Dataset excerpts

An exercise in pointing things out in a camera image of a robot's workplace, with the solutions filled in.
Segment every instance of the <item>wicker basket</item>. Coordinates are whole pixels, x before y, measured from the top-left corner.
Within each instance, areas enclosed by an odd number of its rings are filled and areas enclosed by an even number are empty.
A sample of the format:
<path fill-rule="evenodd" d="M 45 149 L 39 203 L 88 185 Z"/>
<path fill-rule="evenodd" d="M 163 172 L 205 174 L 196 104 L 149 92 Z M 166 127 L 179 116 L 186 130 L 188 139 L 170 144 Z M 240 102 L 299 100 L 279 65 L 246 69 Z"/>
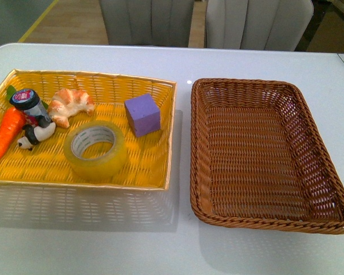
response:
<path fill-rule="evenodd" d="M 300 90 L 205 78 L 192 89 L 191 205 L 225 227 L 344 234 L 344 188 Z"/>
<path fill-rule="evenodd" d="M 176 83 L 146 77 L 91 72 L 54 72 L 13 70 L 0 85 L 0 123 L 10 106 L 6 89 L 34 89 L 40 98 L 51 101 L 61 88 L 83 89 L 93 98 L 96 109 L 92 117 L 79 113 L 71 117 L 70 128 L 58 128 L 48 140 L 32 151 L 16 147 L 14 142 L 0 160 L 0 184 L 69 186 L 89 188 L 127 188 L 166 190 L 169 186 L 172 157 L 172 130 Z M 150 93 L 160 108 L 161 130 L 136 138 L 128 125 L 124 101 Z M 109 120 L 119 126 L 125 136 L 129 160 L 123 169 L 103 182 L 88 182 L 73 173 L 62 153 L 67 133 L 93 120 Z M 94 154 L 104 144 L 93 146 Z"/>

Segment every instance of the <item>small jar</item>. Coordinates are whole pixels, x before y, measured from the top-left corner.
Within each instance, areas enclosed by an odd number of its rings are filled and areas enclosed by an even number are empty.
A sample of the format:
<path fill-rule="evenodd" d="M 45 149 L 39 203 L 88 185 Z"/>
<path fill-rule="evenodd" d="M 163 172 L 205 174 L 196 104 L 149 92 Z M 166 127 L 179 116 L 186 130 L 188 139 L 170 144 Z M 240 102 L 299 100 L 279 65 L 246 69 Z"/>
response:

# THE PROBLEM:
Give the number of lines in the entries above that contain the string "Segment", and nothing more.

# COMPLETED EXERCISE:
2